Extracted data entries:
########################################

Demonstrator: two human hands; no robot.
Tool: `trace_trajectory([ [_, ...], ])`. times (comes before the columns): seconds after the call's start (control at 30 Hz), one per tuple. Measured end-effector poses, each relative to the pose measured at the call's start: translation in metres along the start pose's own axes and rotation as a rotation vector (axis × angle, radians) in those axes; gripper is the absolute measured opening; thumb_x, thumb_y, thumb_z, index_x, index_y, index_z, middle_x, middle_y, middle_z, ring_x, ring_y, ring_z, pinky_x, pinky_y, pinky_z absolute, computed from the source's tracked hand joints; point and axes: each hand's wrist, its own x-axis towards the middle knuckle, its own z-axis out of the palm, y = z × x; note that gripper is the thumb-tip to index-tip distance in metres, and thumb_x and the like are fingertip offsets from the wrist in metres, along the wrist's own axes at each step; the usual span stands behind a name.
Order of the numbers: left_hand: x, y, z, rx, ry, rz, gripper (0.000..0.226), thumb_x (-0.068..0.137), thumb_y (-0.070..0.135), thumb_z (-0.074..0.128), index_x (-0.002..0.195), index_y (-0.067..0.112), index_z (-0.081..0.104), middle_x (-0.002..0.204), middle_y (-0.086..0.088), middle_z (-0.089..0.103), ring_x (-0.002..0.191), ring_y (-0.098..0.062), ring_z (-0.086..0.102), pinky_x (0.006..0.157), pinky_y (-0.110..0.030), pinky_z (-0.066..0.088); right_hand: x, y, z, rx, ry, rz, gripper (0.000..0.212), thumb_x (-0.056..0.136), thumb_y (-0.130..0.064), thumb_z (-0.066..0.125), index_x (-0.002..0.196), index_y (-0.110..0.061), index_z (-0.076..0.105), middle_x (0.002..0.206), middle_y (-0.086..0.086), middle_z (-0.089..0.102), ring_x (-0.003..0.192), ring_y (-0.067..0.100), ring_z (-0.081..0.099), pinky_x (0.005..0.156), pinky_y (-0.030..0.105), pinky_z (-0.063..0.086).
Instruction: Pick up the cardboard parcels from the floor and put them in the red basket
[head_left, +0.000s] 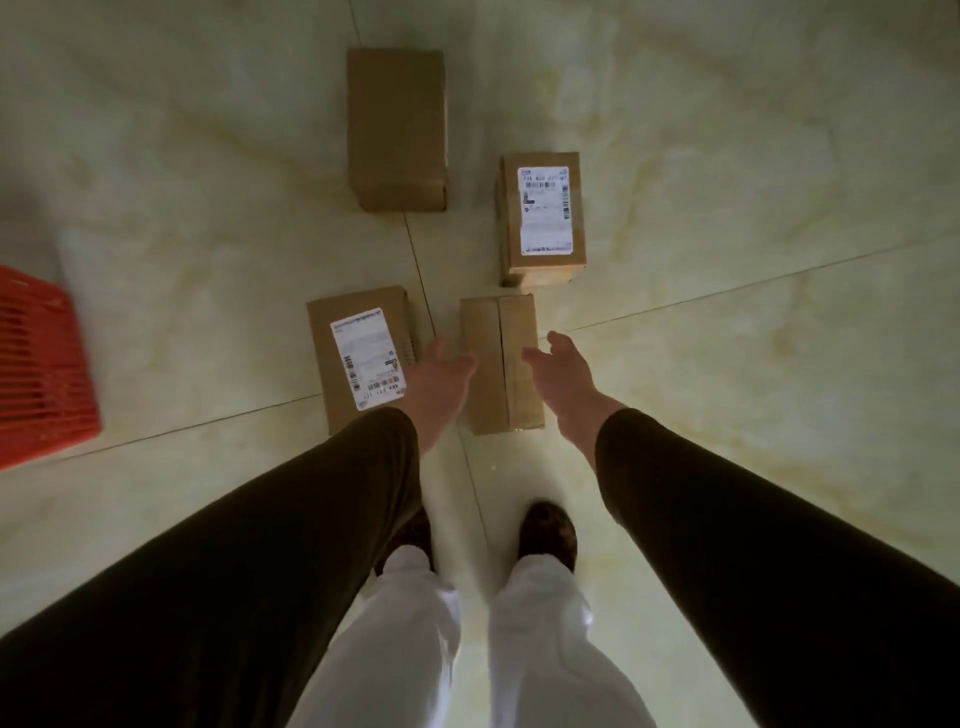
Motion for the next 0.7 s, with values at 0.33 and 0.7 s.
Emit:
trace_trajectory([
  [0.33,0.082,-0.024,0.054,-0.132,0.003,-0.07,0.055,0.102,0.036,0.049,0.152,0.02,0.034,0.148,-0.009,0.047,0.132,-0.032,0.046,0.104,-0.036,0.037,0.089,0.032,0.016,-0.029,-0.118,0.061,0.056,0.099,-0.021,0.053,0.153,-0.019,0.034,0.135,0.009,0.054,0.117,0.028,0.056,0.092,0.039,0.047],
  [0.7,0.007,0.011,0.022,-0.356,0.074,-0.077,0.058,0.101,0.035,0.052,0.154,0.026,0.031,0.144,-0.002,0.05,0.131,-0.028,0.048,0.106,-0.043,0.037,0.008,-0.014,-0.01,-0.019,-0.137,-0.074,0.048,0.102,-0.027,0.051,0.148,-0.021,0.042,0.134,0.004,0.059,0.119,0.025,0.057,0.103,0.045,0.047],
])
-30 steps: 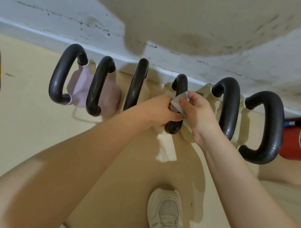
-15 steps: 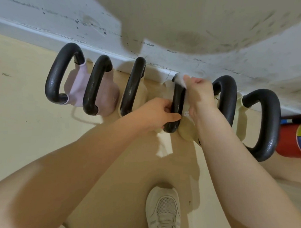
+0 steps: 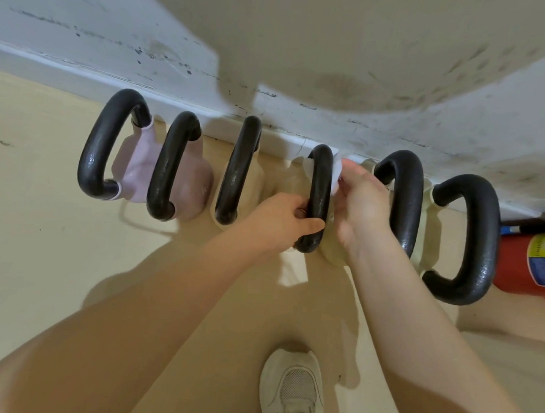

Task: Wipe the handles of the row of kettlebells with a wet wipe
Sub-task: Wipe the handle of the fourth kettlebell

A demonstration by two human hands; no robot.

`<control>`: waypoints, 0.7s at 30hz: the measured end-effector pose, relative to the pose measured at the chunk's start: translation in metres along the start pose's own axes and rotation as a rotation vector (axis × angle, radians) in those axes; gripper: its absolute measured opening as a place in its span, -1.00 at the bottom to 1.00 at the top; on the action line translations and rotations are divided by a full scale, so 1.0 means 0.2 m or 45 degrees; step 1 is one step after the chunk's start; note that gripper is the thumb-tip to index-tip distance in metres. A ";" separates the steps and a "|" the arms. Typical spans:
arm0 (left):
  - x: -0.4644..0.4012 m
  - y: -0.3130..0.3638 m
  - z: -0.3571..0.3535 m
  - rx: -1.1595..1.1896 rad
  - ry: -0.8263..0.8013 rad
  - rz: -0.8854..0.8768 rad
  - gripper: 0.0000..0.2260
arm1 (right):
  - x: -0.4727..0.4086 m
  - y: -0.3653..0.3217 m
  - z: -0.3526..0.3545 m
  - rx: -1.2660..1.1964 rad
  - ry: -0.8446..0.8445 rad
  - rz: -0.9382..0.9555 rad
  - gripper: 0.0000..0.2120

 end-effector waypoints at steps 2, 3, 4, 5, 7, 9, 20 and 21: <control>0.00 0.00 0.00 0.012 0.003 0.004 -0.74 | 0.03 -0.03 0.03 0.162 0.023 0.280 -0.84; -0.01 0.00 0.00 0.008 0.004 0.006 -0.74 | 0.06 -0.06 0.03 0.206 0.012 0.390 -0.83; -0.01 0.00 0.00 0.001 0.004 0.006 -0.74 | 0.07 -0.07 0.02 0.232 -0.006 0.468 -0.83; -0.01 -0.01 0.00 -0.005 0.004 0.006 -0.75 | 0.08 -0.08 0.02 0.234 -0.026 0.511 -0.82; -0.01 -0.01 0.00 -0.005 0.003 0.006 -0.75 | 0.09 -0.07 0.01 0.195 -0.062 0.527 -0.84; -0.02 -0.01 0.00 -0.015 0.004 0.000 -0.76 | 0.09 -0.06 0.02 0.201 -0.038 0.535 -0.89; -0.01 -0.02 0.01 -0.013 0.045 -0.046 -0.76 | 0.03 -0.07 -0.06 0.492 -0.041 0.348 -0.86; -0.01 -0.01 0.01 -0.014 0.050 -0.052 -0.76 | 0.02 -0.08 -0.07 0.554 -0.036 0.427 -0.82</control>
Point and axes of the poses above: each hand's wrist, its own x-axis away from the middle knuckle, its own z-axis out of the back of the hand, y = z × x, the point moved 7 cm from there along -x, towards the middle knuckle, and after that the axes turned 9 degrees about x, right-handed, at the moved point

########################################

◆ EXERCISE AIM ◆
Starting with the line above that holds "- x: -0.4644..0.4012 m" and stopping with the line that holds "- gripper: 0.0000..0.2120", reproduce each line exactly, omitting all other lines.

◆ SOLUTION TO THIS EXERCISE ◆
  - x: -0.4644..0.4012 m
  - y: -0.3130..0.3638 m
  - z: -0.3571..0.3535 m
  - rx: -1.1595..1.1896 rad
  - ry: -0.8263..0.8013 rad
  - rz: -0.8854..0.8768 rad
  - gripper: 0.0000..0.2260
arm1 (right):
  - x: -0.4727..0.4086 m
  - y: -0.3653..0.3217 m
  - z: -0.3526..0.3545 m
  - rx: -1.2660..1.1964 rad
  - ry: -0.8446..0.8445 rad
  - rz: -0.9382..0.9555 rad
  - gripper: 0.0000..0.2120

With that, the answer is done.